Aim of the task: Images excluded, return every record exactly as it reads.

● ● ●

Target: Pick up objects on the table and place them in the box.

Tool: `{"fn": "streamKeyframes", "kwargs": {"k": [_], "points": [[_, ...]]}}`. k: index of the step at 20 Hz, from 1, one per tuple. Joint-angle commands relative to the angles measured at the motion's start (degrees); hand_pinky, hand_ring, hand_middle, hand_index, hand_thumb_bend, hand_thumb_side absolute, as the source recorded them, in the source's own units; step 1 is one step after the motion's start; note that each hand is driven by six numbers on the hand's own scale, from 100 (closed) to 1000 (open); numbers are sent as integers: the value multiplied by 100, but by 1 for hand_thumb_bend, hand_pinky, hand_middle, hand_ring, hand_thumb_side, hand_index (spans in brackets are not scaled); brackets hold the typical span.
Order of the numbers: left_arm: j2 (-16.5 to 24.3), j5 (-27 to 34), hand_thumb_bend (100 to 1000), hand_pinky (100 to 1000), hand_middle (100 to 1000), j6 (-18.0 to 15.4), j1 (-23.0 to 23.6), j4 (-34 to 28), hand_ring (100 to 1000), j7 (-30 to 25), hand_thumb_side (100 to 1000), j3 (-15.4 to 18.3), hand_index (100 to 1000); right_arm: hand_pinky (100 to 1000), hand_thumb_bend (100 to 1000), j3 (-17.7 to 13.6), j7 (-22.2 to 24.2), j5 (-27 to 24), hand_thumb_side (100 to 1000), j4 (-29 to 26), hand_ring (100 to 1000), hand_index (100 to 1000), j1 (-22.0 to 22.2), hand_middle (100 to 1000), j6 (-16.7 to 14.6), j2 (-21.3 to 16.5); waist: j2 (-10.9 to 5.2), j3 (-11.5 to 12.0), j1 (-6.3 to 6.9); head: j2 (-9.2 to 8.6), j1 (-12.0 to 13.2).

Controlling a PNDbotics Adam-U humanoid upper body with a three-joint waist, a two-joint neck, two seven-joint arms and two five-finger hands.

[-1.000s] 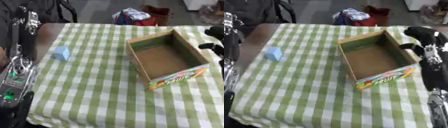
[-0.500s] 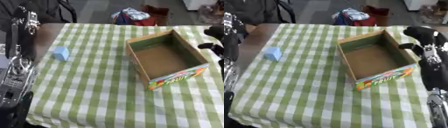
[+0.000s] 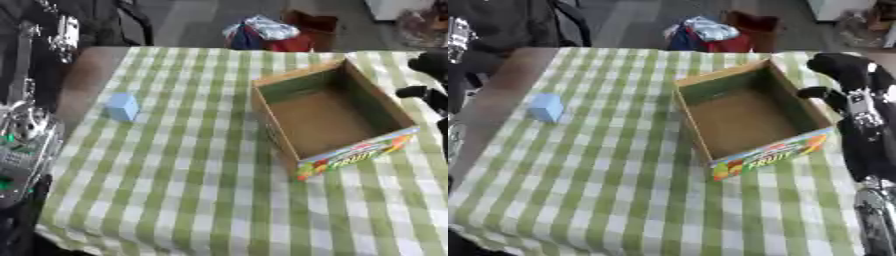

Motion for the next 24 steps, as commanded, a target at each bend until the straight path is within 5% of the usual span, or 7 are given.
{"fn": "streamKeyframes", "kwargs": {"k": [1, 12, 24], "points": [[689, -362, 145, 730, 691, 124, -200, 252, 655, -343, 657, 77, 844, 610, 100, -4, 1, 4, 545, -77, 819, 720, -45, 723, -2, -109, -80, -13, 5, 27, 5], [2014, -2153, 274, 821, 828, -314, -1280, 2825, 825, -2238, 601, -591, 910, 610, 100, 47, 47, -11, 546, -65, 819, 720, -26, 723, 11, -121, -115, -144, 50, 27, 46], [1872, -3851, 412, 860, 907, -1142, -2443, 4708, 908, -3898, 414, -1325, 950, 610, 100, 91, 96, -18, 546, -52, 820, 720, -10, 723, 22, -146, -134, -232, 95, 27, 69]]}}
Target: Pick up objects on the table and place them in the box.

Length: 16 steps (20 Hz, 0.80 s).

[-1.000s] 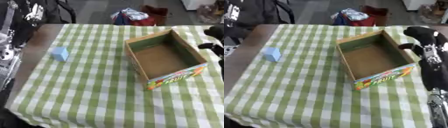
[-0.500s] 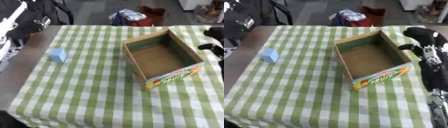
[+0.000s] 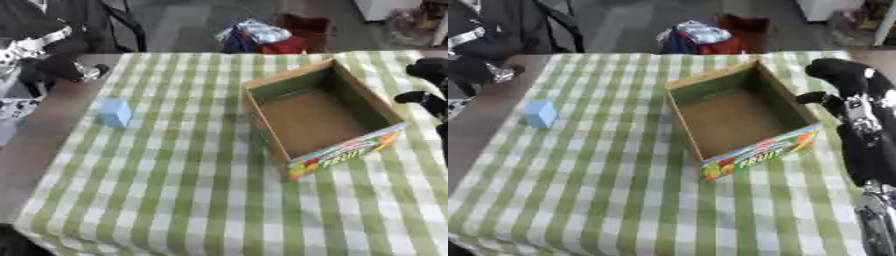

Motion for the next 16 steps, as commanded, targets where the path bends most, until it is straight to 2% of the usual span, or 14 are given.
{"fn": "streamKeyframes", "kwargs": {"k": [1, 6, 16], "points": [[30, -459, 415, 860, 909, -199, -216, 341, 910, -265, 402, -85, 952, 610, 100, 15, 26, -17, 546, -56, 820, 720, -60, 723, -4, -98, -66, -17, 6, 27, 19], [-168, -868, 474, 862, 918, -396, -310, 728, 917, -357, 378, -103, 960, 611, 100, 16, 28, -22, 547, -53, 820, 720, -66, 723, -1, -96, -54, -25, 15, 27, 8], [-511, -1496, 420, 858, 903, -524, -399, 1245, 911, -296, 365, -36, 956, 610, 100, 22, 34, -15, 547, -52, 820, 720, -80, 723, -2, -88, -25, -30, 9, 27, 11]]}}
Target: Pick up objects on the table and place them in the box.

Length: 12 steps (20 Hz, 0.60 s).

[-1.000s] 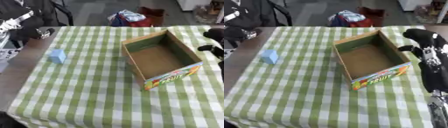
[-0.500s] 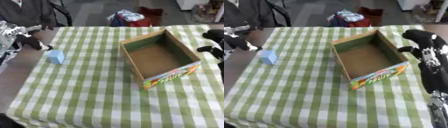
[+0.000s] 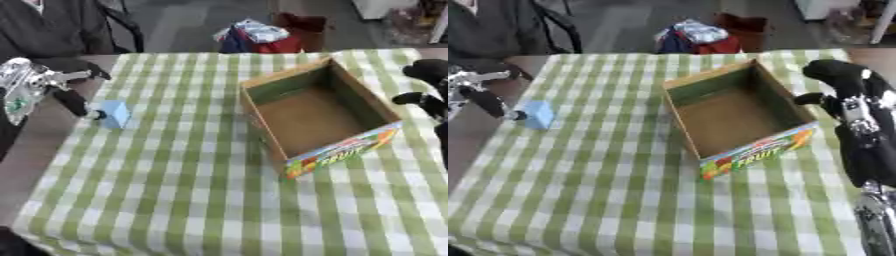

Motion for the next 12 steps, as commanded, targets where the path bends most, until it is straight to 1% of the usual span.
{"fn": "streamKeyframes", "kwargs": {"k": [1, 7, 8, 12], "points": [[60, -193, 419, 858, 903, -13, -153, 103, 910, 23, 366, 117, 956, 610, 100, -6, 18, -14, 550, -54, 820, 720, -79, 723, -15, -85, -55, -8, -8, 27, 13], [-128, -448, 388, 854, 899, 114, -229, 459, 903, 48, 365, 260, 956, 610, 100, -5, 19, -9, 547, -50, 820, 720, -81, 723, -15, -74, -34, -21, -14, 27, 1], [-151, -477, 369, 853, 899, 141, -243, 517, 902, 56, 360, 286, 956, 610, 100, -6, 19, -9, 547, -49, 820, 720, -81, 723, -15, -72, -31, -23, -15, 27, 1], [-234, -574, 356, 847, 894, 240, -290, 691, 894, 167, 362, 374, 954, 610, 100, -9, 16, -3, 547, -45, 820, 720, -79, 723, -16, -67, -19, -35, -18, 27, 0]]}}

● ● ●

Reply:
Target: Pick up objects on the table and place them in the box.

Tool: `{"fn": "streamKeyframes", "kwargs": {"k": [_], "points": [[_, ...]]}}`. k: index of the step at 20 Hz, from 1, one per tuple. Joint-angle commands relative to the angles measured at the motion's start (degrees); hand_pinky, hand_ring, hand_middle, hand_index, hand_thumb_bend, hand_thumb_side absolute, as the source recorded them, in the source's own units; step 1 is one step after the motion's start; note that each hand is driven by six numbers on the hand's own scale, from 100 (closed) to 1000 (open); numbers are sent as integers: the value multiplied by 100, but by 1 for hand_thumb_bend, hand_pinky, hand_middle, hand_ring, hand_thumb_side, hand_index (spans in brackets are not scaled); brackets hold the typical span.
Order of the numbers: left_arm: j2 (-16.5 to 24.3), j5 (-27 to 34), hand_thumb_bend (100 to 1000), hand_pinky (100 to 1000), hand_middle (100 to 1000), j6 (-18.0 to 15.4), j1 (-23.0 to 23.6), j4 (-34 to 28), hand_ring (100 to 1000), j7 (-30 to 25), hand_thumb_side (100 to 1000), j3 (-15.4 to 18.3), hand_index (100 to 1000); right_arm: hand_pinky (100 to 1000), hand_thumb_bend (100 to 1000), j3 (-17.7 to 13.6), j7 (-22.2 to 24.2), j5 (-27 to 24), hand_thumb_side (100 to 1000), j4 (-29 to 26), hand_ring (100 to 1000), hand_index (100 to 1000), j1 (-22.0 to 22.2), hand_middle (100 to 1000), j6 (-16.7 to 14.6), j2 (-21.3 to 16.5); waist: j2 (-10.9 to 5.2), j3 (-11.5 to 12.0), j1 (-6.3 to 6.9); head: j2 (-9.2 to 8.6), j1 (-12.0 to 13.2).

Controlling a PNDbotics Adam-U humanoid upper body with a three-joint waist, a two-joint neck, two seven-joint arms and two five-finger hands.

[-1.000s] 
[-0.500s] 
[+0.000s] 

Motion for the next 24 steps, as commanded, a target at each bend until the straight path is within 5% of the usual span, or 7 are given.
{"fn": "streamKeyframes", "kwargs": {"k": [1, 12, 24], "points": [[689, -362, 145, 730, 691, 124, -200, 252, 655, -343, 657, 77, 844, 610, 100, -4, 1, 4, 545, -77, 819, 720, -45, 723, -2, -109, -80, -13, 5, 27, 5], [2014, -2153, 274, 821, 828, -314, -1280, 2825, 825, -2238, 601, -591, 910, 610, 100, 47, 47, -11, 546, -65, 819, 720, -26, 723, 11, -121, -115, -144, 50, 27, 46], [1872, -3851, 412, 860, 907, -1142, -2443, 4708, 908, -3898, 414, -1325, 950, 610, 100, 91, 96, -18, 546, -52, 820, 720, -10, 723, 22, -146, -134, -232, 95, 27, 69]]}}
Target: Pick up objects on the table and place them in the box.

Length: 16 steps (20 Hz, 0.80 s).

[-1.000s] 
[-0.500s] 
[+0.000s] 

Motion for the next 16 steps, as commanded, targets where the path bends most, until it is straight to 2% of the usual span, or 14 are given.
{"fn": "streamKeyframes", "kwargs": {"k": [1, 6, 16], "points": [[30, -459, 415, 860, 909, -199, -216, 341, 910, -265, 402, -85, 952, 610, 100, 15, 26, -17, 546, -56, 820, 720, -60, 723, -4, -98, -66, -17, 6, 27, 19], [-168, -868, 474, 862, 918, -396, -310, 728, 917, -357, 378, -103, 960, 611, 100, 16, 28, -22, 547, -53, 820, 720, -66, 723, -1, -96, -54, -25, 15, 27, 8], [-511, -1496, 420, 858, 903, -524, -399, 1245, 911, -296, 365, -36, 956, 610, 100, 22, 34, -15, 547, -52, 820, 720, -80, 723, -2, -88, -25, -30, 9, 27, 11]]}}
Target: Pick up objects on the table and place them in the box.

Length: 12 steps (20 Hz, 0.60 s).

[-1.000s] 
[-0.500s] 
[+0.000s] 

Motion for the next 12 steps, as commanded, targets where the path bends most, until it is straight to 1% of the usual span.
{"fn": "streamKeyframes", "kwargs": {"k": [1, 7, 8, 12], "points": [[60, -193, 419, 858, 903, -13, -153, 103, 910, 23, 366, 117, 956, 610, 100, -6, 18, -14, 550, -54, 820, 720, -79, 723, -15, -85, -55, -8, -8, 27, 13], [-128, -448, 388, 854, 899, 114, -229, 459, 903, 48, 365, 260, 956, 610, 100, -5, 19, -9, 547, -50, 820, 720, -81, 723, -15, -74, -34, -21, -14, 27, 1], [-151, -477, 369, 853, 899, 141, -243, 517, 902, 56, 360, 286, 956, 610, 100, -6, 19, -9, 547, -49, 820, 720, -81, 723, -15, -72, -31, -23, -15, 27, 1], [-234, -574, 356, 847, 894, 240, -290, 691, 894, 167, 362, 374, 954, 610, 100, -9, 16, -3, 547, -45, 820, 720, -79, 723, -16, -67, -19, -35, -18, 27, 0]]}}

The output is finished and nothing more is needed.